RICHMOND, Va. (AP) — The nation's tobacco companies and the federal government have reached an agreement on publishing corrective statements that say the companies lied about the dangers of smoking and requires them to disclose smoking's health effects, including the death on average of 1,200 people a day.
The agreement filed Friday in U.S. District Court in Washington, D.C., follows a 2012 ruling ordering the industry to pay for corrective statements in various advertisements. The judge in the case ordered the parties to meet to discuss how to implement the statements, including whether they would be put in inserts with cigarette packs and on websites, TV and newspaper ads.
The court must still approve the agreement and the parties are discussing whether retailers will be required to post large displays with the industry's admissions.
The corrective statements are part of a case the government brought in 1999 under the Racketeer Influenced and Corrupt Organizations. U.S. District Judge Gladys Kessler ruled in that case in 2006 that the nation's largest cigarette makers concealed the dangers of smoking for decades. The companies involved in the case include Richmond, Va.-based Altria Group Inc., owner of the biggest U.S. tobacco company, Philip Morris USA; No. 2 cigarette maker, R.J. Reynolds Tobacco Co., owned by Winston-Salem, N.C.-based Reynolds American Inc.; and No. 3 cigarette maker Lorillard Inc., based in Greensboro, N.C.
Under the agreement with the Justice Department, each of the companies must publish full-page ads in the Sunday editions of 35 newspapers and on the newspapers' websites, as well as air prime-time TV spots on CBS, ABC or NBC five times per week for a year.
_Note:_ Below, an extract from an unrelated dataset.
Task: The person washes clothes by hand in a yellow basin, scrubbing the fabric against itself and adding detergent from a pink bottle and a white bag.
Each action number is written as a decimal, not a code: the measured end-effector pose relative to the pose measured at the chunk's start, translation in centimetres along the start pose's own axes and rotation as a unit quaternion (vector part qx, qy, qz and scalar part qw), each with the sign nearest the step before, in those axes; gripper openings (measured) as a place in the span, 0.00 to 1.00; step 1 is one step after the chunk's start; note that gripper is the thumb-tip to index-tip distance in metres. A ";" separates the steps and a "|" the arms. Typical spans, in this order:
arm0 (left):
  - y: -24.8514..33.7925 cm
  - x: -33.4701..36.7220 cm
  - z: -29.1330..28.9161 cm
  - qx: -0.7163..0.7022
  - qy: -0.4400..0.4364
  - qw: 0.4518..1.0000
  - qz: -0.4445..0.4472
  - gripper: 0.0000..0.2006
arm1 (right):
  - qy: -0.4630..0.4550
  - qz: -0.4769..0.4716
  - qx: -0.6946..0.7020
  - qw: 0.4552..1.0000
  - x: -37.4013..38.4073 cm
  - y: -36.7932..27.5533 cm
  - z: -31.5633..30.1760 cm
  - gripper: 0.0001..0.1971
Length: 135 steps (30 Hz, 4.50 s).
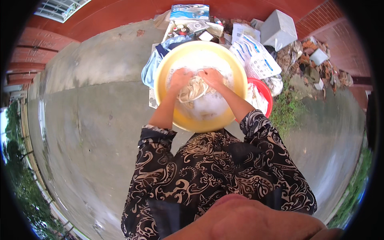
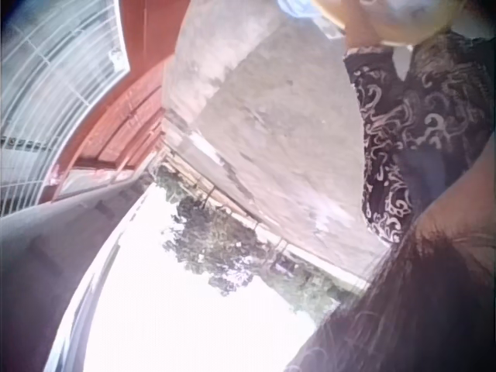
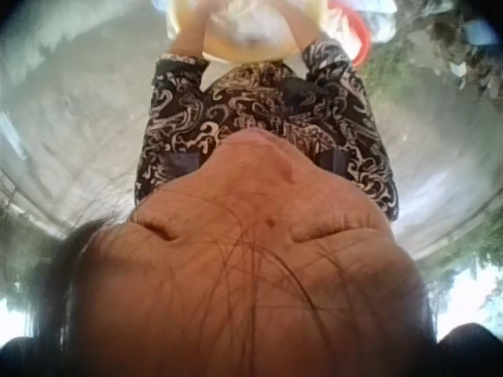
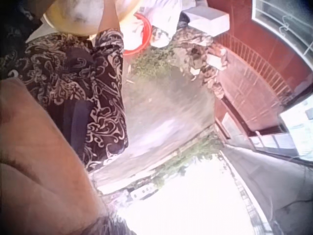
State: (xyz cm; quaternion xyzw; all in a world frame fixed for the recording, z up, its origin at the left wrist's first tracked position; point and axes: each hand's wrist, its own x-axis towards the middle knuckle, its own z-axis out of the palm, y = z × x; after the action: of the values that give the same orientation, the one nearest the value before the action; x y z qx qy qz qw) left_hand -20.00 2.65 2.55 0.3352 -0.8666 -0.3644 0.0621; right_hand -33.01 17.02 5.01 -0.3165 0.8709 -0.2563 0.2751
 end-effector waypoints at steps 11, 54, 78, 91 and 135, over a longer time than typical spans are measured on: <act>4.9 -11.3 -1.1 0.119 0.092 0.987 0.050 0.28 | 0.102 -0.129 0.073 0.984 -11.5 2.4 -4.6 0.18; 6.8 -10.5 2.5 0.277 0.030 0.960 -0.037 0.31 | 0.058 -0.157 -0.239 0.956 -9.9 0.7 0.1 0.22; 10.0 -10.8 -6.2 -0.193 0.152 0.966 0.078 0.13 | 0.083 -0.301 0.101 0.945 -11.3 -0.6 -9.4 0.09; 9.1 -12.3 -0.9 0.105 0.103 0.973 0.178 0.28 | 0.367 0.045 0.403 0.837 -9.6 26.4 -13.2 0.13; 7.8 -5.0 6.5 0.248 0.139 0.938 0.199 0.11 | 0.216 -0.013 0.343 0.914 11.2 37.5 -12.9 0.18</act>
State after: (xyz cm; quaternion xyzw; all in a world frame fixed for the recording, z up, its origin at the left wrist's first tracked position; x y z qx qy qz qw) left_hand -22.61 13.60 3.71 0.2077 -0.9613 -0.0681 0.1677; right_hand -63.94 37.83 -12.52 -0.1512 0.7635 -0.6049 0.1684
The companies also must publish the statements on their websites and affix them to a certain number of cigarette packs three times per year for two years.
Each corrective ad is to be prefaced by a statement that a federal court has concluded that the defendant tobacco companies "deliberately deceived the American public." Among the required statements are that smoking kills more people than murder, AIDS, suicide, drugs, car crashes and alcohol combined, and that "secondhand smoke kills over 38,000 Americans a year."
Tobacco companies had urged Kessler to reject the government's proposed corrective statements; the companies called them "forced public confessions." They also said the statements were designed to "shame and humiliate" them. They had argued for statements that include the health effects and addictive qualities of smoking.